*Vicente Loureiro
Originalmente publicado em https://novaiguassuonline.com.br/e-se-tivesse-acontecido-aqui/
Essa pergunta me surgiu desde que as primeiras imagens das enchentes no Rio Grande do Sul começarem a circular. Diante de tanta devastação, com vidas interrompidas bruscamente e perdas materiais incalculáveis, além dos colapsos na infraestrutura e serviços públicos essenciais aumentando ainda mais o sofrimento da população, o que fazer? E se uma catástrofe semelhante atingisse a baixada fluminense, o que aconteceria?
O professor Paulo Canedo, do Laboratório de Hidrologia da UFRJ, logo me alertou: seriam chuvas muito pesadas se as que devastaram o sul do país caíssem por aqui. Mas não se pode comparar apenas a quantidade de milímetros despejados sobre territórios tão distintos. Do ponto de vista geomorfológico e hídrico, são regiões incomparáveis. Lá, segundo ele, as bacias dos rios são grandes e as águas levam semanas para chegar ao mar. Por aqui, na baixada, elas levam apenas algumas horas para escoarem. Isso resulta em diferenças significativas nas causas das inundações e na busca por soluções para tentar controlá-las.
Ele ainda afirmou que “a única semelhança entre as duas regiões, digna de ser enfatizada, é a falta de manutenção nas infraestruturas hidráulicas de defesa”. Tanto lá quanto aqui, as autoridades agiram de modo irresponsável, não cuidando das comportas de contenção do Rio Guaíba em Porto Alegre, e aqui, em Duque de Caxias, permitindo a ocupação de áreas destinadas a reservatórios de águas pluviais, chamados polders, localizados às margens do rio Sarapuí.
Mesmo sem ter enfrentado eventos extremos causados pelas mudanças climáticas, a Baixada Fluminense tem lidado com enchentes regulares, afetando diretamente cerca de 360 mil domicílios em áreas classificadas como de alto risco de inundação. Principalmente aqueles instalados nas bacias dos rios Iguaçu, Botas e Sarapuí. Imaginar reassentar tantos moradores seria como mudar de lugar uma cidade de 1 milhão de habitantes. Uma tarefa gigantesca, praticamente inviável.
Considerando que as mudanças climáticas estão em curso e se tornam cada vez mais visíveis e palpáveis os danos por ela provocado, o que deve e pode ser feito para minimizá-los? Principalmente para evitar mortes desnecessárias, reduzir perdas materiais e danos à infraestrutura das cidades. Recomenda-se agir em duas frentes simultaneamente. Aumentar a capacidade hidráulica dos rios, proporcionando um escoamento mais rápido das águas, e adotar medidas de retenção para regular a vazão e permitir, quando possível, o escoamento adequado. Parecem medidas contraditórias, mas são complementares.
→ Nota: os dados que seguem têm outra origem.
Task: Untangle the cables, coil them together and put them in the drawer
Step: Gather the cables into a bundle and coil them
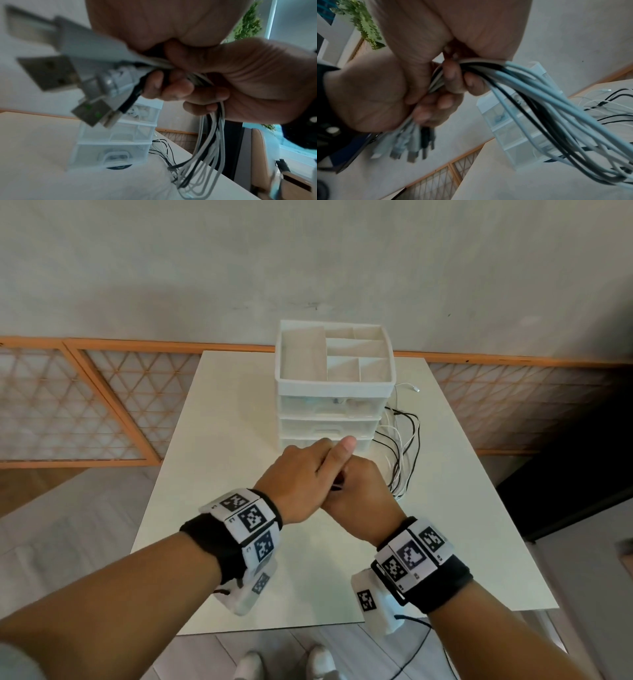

Isso implica em ações de limpeza e desassoreamento dos rios, além de manutenção das infraestruturas hidráulicas existentes, entre outras intervenções preventivas. Mas isso não é suficiente. Deve-se estabelecer uma política de proteção civil e social eficaz. Capacitar as defesas civis locais, estabelecer uma plataforma comum, nos três níveis de governo, para a redução e gestão compartilhada dos riscos de desastres ambientais e climáticos. Isso inclui criar um sistema de assistência humanitária permanente e bem provisionado, melhorar as condições de monitoramento já existentes e buscar formas de cooperação intra-regional nos comitês de bacias dos rios que cortam a região.
É uma missão difícil, mas muito mais factível do que reconstruir um estado, como estamos vendo acontecer no Rio Grande.
*Vicente Loureiro, arquiteto e urbanista, doutorando pela Universidade de Lisboa, é autor dos livros Prosa Urbana e Tempo de Cidade.